Negotiations lasted for several years, and all this time the unfortunate gays, lesbians, transgenders and non-binary people languished in labor camps. This was the new slavery. They lived in barracks behind barbed wire, ate in canteens, and were taken away to work in the fields or factories in the morning and returned in the evening. The barracks were common, the cohabitation of gays with lesbians was not forbidden. There was no Internet in these zones, television programs were strictly censored, and e-books were provided to prisoners only such where the relationship was strictly heterosexual.

South America, Australia and Moscow principality abandoned them. They categorically refused to go to Africa and Siberia themselves. Muslim Europe and the East would have executed them. In China, they would be sent to a labor re-education camp. And to ship them to California or New York next to own states would  mean supplying people to the enemy and adding gasoline to the fire of the unceasing struggle against oneself.

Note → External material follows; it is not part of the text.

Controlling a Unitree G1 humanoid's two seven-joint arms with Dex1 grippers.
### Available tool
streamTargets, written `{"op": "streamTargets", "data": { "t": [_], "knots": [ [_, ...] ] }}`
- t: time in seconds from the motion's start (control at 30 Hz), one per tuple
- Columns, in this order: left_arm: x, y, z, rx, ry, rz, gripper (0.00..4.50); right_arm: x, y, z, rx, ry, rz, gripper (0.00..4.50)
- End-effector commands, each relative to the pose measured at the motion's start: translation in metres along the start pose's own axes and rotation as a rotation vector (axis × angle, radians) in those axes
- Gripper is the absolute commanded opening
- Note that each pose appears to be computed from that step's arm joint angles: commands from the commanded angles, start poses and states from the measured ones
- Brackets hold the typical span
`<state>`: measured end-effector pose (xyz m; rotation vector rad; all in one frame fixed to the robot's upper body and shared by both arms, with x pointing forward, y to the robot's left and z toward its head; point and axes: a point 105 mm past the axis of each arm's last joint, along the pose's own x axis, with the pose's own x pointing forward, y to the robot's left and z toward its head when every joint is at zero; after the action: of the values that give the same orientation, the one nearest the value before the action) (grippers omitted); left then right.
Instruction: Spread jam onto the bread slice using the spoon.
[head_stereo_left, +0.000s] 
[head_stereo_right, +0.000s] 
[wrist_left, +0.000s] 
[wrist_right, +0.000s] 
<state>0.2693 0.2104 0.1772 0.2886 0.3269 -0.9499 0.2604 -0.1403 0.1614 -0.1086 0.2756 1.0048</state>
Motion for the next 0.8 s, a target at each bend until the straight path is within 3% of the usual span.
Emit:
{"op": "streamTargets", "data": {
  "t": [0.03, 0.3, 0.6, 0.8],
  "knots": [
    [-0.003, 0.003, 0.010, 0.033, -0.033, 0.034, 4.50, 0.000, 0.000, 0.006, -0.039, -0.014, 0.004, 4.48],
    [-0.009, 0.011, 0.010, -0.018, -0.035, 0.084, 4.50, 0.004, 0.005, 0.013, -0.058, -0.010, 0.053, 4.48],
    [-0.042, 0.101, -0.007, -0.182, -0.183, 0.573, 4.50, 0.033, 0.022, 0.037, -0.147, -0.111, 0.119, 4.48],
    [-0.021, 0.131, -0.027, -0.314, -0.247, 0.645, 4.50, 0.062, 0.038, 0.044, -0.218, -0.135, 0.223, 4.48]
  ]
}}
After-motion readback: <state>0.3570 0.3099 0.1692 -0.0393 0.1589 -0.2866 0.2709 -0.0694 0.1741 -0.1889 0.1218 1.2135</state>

Hawaii by that time was impoverished and depopulated. Tourism has died out in the calamity and turmoil of world reordering, and the population has almost completely died out from AIDS and Covid. The ships for the settlers were chartered under the same cheap Liberian flag.

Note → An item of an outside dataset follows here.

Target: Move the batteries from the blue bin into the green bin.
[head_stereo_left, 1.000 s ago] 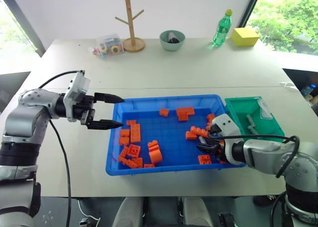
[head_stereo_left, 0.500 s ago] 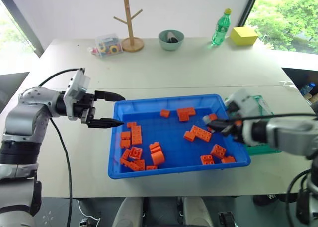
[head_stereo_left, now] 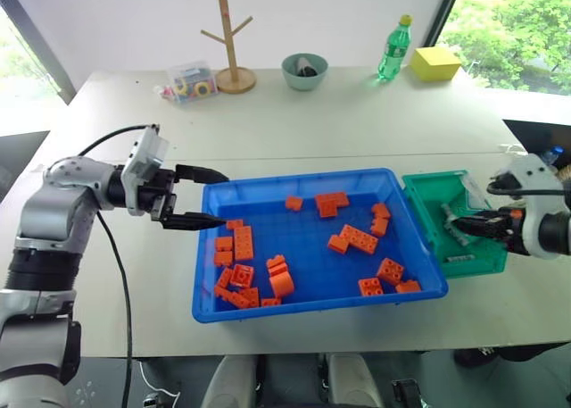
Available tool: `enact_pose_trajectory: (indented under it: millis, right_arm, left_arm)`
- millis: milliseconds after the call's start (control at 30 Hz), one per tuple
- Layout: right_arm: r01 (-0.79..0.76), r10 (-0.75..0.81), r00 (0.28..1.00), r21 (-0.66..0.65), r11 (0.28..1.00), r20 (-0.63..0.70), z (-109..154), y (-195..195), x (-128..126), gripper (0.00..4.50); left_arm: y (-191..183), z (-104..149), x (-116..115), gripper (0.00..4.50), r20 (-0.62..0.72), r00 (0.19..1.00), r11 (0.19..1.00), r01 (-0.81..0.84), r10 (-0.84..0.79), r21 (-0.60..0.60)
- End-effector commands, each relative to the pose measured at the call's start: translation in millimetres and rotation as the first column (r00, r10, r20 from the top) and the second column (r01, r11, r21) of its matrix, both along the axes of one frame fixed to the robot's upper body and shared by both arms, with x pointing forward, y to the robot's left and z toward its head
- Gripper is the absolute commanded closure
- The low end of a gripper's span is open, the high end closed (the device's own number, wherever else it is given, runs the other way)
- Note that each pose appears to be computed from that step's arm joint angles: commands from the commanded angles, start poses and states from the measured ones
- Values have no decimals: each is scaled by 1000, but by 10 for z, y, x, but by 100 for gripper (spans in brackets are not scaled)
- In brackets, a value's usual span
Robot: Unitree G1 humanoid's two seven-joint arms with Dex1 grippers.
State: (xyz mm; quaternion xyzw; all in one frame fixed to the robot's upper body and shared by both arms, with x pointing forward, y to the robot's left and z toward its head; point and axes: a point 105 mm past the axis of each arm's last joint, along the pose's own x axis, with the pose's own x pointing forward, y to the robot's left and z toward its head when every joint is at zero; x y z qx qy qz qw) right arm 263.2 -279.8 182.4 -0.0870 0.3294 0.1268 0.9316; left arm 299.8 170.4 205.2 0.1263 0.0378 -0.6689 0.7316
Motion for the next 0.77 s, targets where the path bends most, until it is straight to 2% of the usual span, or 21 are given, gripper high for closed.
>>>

Homosexuals and others like them were transported by trucks north to the Canadian border and further west north of Bellingsham. And from there, through the Strait of Juan de Fuca, ships under a cheap Liberian flag carried settlers to a new life in distant lands (an analogy with those exiled to America and Australia once).

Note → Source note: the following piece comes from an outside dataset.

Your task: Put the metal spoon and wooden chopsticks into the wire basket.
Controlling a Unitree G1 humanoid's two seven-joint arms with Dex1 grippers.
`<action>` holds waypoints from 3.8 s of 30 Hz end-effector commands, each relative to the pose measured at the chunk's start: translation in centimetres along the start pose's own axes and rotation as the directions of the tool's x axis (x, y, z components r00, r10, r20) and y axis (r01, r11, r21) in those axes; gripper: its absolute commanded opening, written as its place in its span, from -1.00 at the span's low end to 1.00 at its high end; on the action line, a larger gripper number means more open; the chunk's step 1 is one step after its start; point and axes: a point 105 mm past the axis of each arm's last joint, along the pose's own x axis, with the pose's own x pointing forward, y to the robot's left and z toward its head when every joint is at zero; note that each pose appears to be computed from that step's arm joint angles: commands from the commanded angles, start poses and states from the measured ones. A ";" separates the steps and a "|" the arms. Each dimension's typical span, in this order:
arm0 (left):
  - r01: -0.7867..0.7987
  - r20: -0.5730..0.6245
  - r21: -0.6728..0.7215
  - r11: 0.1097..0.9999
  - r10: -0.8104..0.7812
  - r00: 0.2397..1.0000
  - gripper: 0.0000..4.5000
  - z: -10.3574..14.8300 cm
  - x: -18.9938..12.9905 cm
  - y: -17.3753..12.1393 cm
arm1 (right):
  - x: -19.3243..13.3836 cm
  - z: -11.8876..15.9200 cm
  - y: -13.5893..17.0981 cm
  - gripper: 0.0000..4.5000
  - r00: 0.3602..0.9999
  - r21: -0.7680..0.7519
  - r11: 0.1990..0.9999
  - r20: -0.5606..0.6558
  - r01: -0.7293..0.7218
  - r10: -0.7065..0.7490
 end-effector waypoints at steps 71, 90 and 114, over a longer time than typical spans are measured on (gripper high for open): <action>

The sensational report by Bill Sykes, followed by a sequel, turned into a whole book and was printed with a sequel in eleven Sunday editions. One issue was dedicated to the heartbreaking scenes of the poor fellows leaving their homeland, and the whole country wept over it. The other consisted entirely of the old people's memories of the beginning of life in exile: Bill recorded their stories on a recorder (which happened to be with him – that's the professional habit). The third, in sparing strokes, without any pathos, described their cemetery, how they buried their friends, how many committed suicide. There was an issue about renegades who, in difficult conditions, abandoned their identity, their ideals and began to admit to former friends that they were actually attracted to women ... And the final chapter of this newborn book instilled pride and hope in readers: abandoned people on abandoned island again return to the bosom of great humanity.

Critics unleashed a flurry of praise on the first book of the young writer, and only one skeptic, without whom it never goes, said that only a few of the islanders lived to see contact, and no one is going to return those back: there has not been a penny in the budget for a long time, and the standard of living has fallen so low over the past thirty years that returnees from the past can become a source of unwanted information.